◆ **RAW DATA**:
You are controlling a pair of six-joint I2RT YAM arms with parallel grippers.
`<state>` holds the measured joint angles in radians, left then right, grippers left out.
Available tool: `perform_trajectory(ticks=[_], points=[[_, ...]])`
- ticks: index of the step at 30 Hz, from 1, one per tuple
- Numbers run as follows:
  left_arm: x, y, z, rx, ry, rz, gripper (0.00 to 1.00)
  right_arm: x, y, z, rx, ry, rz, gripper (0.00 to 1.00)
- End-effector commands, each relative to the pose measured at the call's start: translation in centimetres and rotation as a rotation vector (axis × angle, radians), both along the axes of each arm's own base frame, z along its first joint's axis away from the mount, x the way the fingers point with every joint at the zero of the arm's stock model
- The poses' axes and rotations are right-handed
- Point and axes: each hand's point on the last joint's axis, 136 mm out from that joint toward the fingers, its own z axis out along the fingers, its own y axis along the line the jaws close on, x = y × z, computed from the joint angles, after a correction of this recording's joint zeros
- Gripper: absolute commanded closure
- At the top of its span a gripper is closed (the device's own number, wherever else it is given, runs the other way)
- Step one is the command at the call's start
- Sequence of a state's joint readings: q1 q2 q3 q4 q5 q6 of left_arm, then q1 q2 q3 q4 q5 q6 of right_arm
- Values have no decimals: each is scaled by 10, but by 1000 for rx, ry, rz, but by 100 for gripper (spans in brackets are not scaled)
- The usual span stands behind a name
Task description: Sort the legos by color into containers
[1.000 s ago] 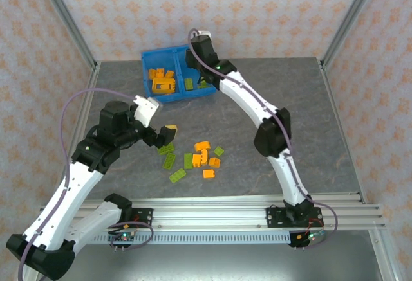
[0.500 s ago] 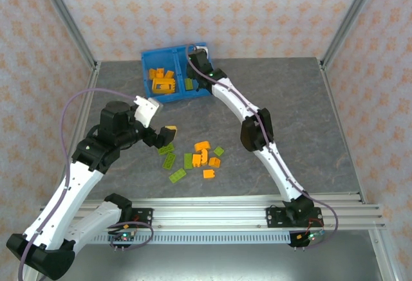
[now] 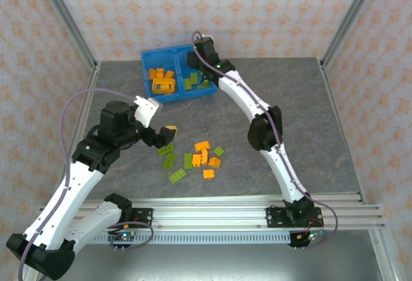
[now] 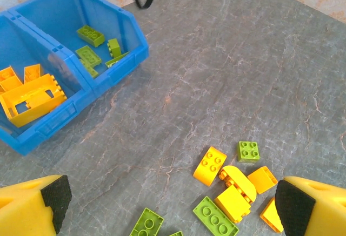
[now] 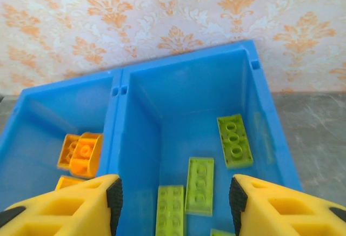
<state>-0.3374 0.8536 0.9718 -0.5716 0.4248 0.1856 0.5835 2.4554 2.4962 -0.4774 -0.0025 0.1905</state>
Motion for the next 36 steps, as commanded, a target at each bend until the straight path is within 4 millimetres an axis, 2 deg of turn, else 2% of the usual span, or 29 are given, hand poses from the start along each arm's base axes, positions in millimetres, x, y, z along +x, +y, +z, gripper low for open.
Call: perform_trajectory(ticks=[1,3,6,11,14,19,23,27,31,36], points=[[5,7,-1,30,-9,24,0,-45,-20,79,70,-58,51,41],[6,7,-2,32,-6,26,0,-74,-32,80,82,-40,76,38],[7,6,-5,31,1,31,0,-122,-59,65,95,41,64,36],[11,6,-10,38,23,34,0,-210,-105,1,124,261,-60,36],[14,3,-15,33,35,28,0,-252,-115,-30,90,361,-50,36],[16,-5,-22,19,77,1,0,-302,-116,-74,-100,468,86,34],[17,-3,-25,43,91,8,0,-323,-100,-103,-193,552,228,24],[16,-1,-25,48,78,15,0,-324,-89,-127,-279,589,322,10],[17,0,-26,54,83,18,0,-323,-85,-157,-374,663,368,9],[17,0,-26,56,84,20,0,-324,-82,-177,-412,707,387,14]])
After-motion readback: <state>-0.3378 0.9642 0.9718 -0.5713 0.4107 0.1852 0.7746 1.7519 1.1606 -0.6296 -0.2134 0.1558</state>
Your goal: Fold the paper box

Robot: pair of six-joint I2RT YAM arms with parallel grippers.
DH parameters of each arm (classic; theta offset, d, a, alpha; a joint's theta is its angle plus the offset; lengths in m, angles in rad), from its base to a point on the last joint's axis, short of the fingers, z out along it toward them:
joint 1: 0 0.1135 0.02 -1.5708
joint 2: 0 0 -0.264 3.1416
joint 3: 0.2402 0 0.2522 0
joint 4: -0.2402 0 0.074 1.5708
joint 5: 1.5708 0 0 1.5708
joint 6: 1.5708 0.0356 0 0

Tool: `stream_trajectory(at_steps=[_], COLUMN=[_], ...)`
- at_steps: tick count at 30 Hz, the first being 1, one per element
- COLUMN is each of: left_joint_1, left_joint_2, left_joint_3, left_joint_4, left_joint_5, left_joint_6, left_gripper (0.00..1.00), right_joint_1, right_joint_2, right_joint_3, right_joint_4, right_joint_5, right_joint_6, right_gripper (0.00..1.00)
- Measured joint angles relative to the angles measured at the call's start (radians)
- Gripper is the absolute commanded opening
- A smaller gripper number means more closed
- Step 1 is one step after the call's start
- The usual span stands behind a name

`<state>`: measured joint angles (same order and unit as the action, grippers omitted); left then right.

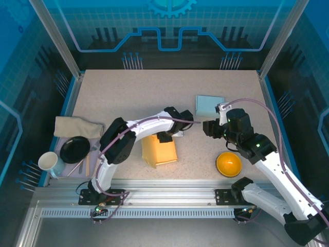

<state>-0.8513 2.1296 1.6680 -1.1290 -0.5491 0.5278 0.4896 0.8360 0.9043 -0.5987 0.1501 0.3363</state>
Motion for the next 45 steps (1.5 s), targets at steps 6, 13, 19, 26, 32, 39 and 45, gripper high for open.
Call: stream_trajectory(at_steps=[6,13,19,26,32,39,45], left_joint_1=[-0.025,-0.025,-0.029,-0.046,-0.051,-0.052,-0.049], left_joint_2=[0.08,0.083,0.083,0.06,0.026,0.008,-0.155], left_joint_3=[0.039,0.053,0.064,0.098,0.133,0.281,0.366], left_joint_4=[-0.022,-0.017,-0.019,-0.045,-0.071,-0.127,-0.17], left_joint_5=[-0.07,-0.095,-0.122,-0.144,-0.181,-0.228,-0.237], left_joint_6=[0.003,-0.005,-0.006,-0.014,-0.041,-0.169,-0.469], left_gripper=[0.32,0.42,0.47,0.52,0.52,0.56,0.62], right_joint_1=[0.0,0.0,0.0,-0.002,-0.002,-0.003,-0.005], right_joint_2=[-0.01,-0.014,-0.015,-0.031,-0.045,-0.047,-0.037], right_joint_3=[-0.009,-0.026,-0.037,-0.032,0.006,0.03,0.035], right_joint_4=[0.0,0.007,0.007,0.003,-0.001,-0.014,-0.045], right_joint_5=[-0.01,-0.012,-0.013,-0.012,-0.012,0.002,0.005], right_joint_6=[0.008,0.008,0.008,0.007,0.006,-0.004,-0.021], right_gripper=[0.6,0.6,0.6,0.6,0.6,0.6,0.6])
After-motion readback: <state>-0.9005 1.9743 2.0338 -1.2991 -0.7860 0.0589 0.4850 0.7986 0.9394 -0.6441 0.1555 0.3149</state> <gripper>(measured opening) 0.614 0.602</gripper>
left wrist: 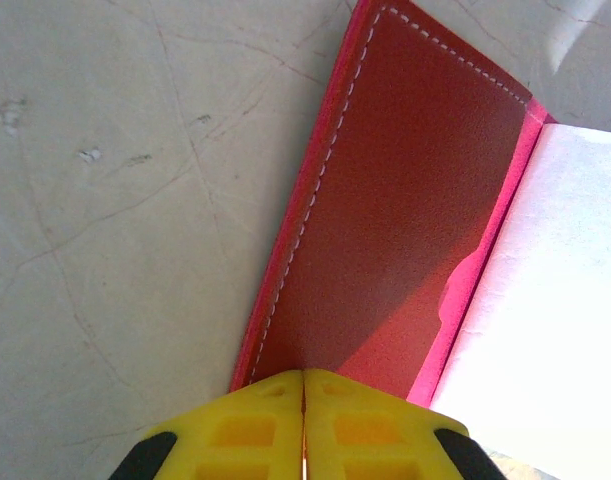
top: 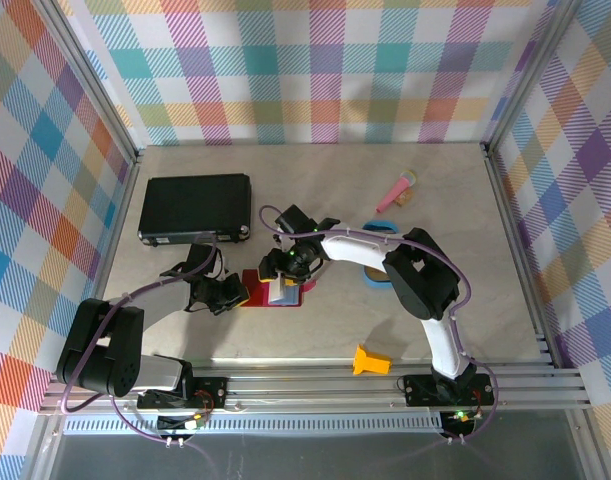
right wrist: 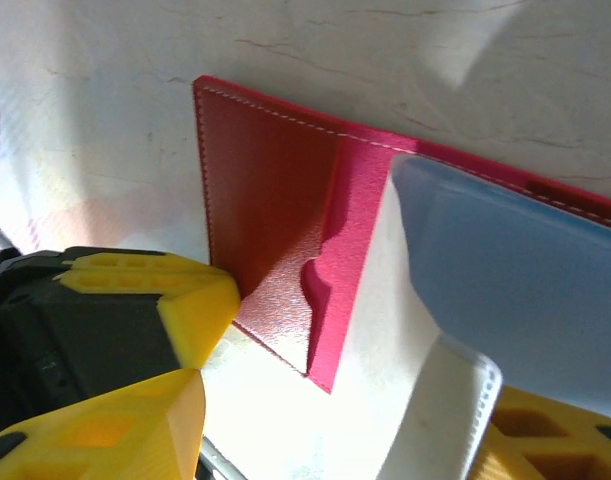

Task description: Put the credit cards into the card holder

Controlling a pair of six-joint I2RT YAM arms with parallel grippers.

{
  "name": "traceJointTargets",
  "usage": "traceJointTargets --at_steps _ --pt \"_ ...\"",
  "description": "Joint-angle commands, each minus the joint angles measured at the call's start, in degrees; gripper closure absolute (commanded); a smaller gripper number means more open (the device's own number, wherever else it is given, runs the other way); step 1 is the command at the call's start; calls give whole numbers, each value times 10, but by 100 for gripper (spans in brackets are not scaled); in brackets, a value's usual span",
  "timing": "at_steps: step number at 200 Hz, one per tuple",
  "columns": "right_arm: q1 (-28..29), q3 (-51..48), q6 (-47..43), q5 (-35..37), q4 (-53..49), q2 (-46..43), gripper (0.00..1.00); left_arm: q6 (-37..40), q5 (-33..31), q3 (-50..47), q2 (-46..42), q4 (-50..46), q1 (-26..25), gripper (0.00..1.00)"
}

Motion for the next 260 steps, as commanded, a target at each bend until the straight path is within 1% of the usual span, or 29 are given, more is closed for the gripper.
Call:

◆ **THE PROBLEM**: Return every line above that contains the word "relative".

◆ **EXPECTED ANSWER**:
- End-effector commands, each relative to the pose measured at the call's start: translation in centimetres and rotation as a rotation vector (axis × angle, radians), both along the axes of each arm's own base frame, z along its first joint's axis away from the mount, x the way the fingers point with every joint at the zero of the arm's stock model
- Measured joint angles relative to the angles measured at the call's start (radians)

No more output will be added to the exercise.